| ACTION ITEM |
Repeat exactly the lines from the start of the records below through the line that contains "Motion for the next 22", including both.

------ DATA FOR THIS TASK

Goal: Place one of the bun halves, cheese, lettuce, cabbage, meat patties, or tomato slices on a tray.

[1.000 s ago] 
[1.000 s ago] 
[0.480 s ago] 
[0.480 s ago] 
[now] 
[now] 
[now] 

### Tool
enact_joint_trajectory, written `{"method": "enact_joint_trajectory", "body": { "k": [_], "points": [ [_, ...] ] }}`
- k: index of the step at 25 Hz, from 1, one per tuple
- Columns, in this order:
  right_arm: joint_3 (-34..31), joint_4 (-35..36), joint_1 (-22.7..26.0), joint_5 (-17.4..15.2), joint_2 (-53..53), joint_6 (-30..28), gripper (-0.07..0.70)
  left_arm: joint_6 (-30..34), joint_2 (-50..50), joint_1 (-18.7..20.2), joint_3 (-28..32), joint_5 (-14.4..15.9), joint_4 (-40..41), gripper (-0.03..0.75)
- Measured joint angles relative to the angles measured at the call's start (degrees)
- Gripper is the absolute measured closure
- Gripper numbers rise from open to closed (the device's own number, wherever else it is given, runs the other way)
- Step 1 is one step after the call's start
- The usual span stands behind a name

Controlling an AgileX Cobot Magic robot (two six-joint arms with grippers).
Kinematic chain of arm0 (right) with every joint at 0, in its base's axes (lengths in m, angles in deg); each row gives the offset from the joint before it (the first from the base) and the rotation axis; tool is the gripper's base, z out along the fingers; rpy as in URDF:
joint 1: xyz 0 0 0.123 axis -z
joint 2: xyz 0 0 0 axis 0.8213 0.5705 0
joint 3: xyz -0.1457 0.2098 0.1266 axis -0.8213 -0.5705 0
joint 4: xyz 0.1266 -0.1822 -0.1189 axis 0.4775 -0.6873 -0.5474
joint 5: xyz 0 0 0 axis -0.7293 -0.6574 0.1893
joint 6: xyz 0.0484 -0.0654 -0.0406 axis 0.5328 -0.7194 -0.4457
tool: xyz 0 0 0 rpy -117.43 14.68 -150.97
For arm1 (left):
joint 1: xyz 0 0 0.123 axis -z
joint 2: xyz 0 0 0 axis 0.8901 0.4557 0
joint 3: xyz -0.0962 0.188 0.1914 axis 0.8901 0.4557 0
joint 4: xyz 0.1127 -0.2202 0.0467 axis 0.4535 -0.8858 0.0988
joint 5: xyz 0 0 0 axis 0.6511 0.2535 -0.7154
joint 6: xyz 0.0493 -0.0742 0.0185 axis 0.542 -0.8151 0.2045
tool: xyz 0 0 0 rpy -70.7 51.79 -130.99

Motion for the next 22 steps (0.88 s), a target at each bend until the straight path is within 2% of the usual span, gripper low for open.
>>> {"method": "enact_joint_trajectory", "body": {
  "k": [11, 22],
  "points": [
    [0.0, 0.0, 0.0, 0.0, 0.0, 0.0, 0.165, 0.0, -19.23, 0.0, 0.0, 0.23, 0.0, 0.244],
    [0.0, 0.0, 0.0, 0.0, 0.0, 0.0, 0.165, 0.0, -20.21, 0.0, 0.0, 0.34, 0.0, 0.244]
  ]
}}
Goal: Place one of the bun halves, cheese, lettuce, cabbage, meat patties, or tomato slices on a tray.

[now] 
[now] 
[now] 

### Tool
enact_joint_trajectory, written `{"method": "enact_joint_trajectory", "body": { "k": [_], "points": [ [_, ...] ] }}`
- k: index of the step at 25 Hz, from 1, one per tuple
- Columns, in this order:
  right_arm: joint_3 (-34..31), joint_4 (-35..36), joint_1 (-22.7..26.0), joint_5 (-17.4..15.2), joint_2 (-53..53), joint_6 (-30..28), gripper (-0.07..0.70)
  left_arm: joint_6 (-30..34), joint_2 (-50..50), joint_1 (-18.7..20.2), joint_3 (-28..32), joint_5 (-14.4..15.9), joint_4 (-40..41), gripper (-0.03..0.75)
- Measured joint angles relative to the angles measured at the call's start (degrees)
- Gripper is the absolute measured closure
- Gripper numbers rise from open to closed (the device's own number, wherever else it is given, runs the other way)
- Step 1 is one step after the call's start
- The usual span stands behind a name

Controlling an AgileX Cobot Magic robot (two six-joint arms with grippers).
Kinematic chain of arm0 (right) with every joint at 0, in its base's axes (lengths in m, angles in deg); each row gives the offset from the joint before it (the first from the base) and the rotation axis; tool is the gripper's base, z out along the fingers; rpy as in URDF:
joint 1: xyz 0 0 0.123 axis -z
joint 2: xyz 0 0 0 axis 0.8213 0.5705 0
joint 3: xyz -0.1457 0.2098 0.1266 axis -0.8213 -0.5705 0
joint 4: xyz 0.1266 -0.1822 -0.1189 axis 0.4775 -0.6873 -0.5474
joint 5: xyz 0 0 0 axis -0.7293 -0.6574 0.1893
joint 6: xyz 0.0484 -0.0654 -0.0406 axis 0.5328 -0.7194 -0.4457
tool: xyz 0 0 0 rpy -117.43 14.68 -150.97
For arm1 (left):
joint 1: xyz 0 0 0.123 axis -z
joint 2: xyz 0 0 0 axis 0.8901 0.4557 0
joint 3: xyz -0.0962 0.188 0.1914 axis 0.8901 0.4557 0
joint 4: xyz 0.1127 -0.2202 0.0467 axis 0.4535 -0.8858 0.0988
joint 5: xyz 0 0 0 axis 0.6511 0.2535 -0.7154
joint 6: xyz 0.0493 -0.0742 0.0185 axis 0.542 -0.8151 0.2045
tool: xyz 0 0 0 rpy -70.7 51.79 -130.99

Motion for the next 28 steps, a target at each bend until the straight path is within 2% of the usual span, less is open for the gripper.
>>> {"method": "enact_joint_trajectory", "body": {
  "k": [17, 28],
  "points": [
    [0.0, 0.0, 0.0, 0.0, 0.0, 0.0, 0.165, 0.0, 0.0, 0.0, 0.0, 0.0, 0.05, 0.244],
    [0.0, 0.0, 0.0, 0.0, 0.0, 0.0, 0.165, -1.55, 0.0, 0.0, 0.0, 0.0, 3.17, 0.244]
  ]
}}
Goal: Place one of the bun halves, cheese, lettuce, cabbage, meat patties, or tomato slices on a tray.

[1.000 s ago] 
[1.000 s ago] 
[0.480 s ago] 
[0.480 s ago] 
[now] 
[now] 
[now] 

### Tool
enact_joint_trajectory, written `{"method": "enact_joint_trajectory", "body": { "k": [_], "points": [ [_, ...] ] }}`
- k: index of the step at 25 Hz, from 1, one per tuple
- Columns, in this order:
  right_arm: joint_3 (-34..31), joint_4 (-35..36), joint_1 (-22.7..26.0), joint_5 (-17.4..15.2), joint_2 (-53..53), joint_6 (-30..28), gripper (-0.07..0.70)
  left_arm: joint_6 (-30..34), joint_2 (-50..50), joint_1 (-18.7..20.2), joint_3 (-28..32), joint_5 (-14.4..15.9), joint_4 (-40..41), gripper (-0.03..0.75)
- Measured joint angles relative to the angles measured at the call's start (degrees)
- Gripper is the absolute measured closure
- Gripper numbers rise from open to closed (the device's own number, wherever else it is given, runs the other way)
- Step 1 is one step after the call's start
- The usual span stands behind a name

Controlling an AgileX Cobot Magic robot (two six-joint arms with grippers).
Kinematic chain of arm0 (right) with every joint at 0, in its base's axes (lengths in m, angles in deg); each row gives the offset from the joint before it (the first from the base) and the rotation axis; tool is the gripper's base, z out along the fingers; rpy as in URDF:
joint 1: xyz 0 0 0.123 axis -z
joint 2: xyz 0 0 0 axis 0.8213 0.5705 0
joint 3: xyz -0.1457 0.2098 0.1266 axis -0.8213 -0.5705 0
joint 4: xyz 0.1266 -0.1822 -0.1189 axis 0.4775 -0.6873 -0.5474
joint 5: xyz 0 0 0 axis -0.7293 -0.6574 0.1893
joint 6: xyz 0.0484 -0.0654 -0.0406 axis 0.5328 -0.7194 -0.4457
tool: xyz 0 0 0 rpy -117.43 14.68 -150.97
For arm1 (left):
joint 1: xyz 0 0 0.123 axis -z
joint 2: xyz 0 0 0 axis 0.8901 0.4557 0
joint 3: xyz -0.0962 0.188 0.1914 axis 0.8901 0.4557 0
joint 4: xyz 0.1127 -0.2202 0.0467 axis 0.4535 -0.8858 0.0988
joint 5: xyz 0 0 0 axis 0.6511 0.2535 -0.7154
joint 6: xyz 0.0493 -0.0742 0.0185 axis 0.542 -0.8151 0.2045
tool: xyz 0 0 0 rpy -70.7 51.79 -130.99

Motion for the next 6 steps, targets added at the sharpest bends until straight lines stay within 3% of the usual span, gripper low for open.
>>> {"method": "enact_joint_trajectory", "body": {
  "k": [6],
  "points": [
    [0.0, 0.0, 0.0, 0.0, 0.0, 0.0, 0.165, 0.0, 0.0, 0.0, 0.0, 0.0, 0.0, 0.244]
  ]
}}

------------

| FINISHED EXERCISE |
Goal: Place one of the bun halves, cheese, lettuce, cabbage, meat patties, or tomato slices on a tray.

[1.000 s ago] 
[1.000 s ago] 
[0.480 s ago] 
[0.480 s ago] 
[now] 
[now] 
[now] 

### Tool
enact_joint_trajectory, written `{"method": "enact_joint_trajectory", "body": { "k": [_], "points": [ [_, ...] ] }}`
- k: index of the step at 25 Hz, from 1, one per tuple
- Columns, in this order:
  right_arm: joint_3 (-34..31), joint_4 (-35..36), joint_1 (-22.7..26.0), joint_5 (-17.4..15.2), joint_2 (-53..53), joint_6 (-30..28), gripper (-0.07..0.70)
  left_arm: joint_6 (-30..34), joint_2 (-50..50), joint_1 (-18.7..20.2), joint_3 (-28..32), joint_5 (-14.4..15.9), joint_4 (-40..41), gripper (-0.03..0.75)
- Measured joint angles relative to the angles measured at the call's start (degrees)
- Gripper is the absolute measured closure
- Gripper numbers rise from open to closed (the device's own number, wherever else it is given, runs the other way)
- Step 1 is one step after the call's start
- The usual span stands behind a name

Controlling an AgileX Cobot Magic robot (two six-joint arms with grippers).
Kinematic chain of arm0 (right) with every joint at 0, in its base's axes (lengths in m, angles in deg); each row gives the offset from the joint before it (the first from the base) and the rotation axis; tool is the gripper's base, z out along the fingers; rpy as in URDF:
joint 1: xyz 0 0 0.123 axis -z
joint 2: xyz 0 0 0 axis 0.8213 0.5705 0
joint 3: xyz -0.1457 0.2098 0.1266 axis -0.8213 -0.5705 0
joint 4: xyz 0.1266 -0.1822 -0.1189 axis 0.4775 -0.6873 -0.5474
joint 5: xyz 0 0 0 axis -0.7293 -0.6574 0.1893
joint 6: xyz 0.0484 -0.0654 -0.0406 axis 0.5328 -0.7194 -0.4457
tool: xyz 0 0 0 rpy -117.43 14.68 -150.97
For arm1 (left):
joint 1: xyz 0 0 0.123 axis -z
joint 2: xyz 0 0 0 axis 0.8901 0.4557 0
joint 3: xyz -0.0962 0.188 0.1914 axis 0.8901 0.4557 0
joint 4: xyz 0.1127 -0.2202 0.0467 axis 0.4535 -0.8858 0.0988
joint 5: xyz 0 0 0 axis 0.6511 0.2535 -0.7154
joint 6: xyz 0.0493 -0.0742 0.0185 axis 0.542 -0.8151 0.2045
tool: xyz 0 0 0 rpy -70.7 51.79 -130.99

Motion for the next 22 steps (0.88 s), a target at each bend until the straight path is within 2% of the usual span, gripper low for open.

This finishes the answer.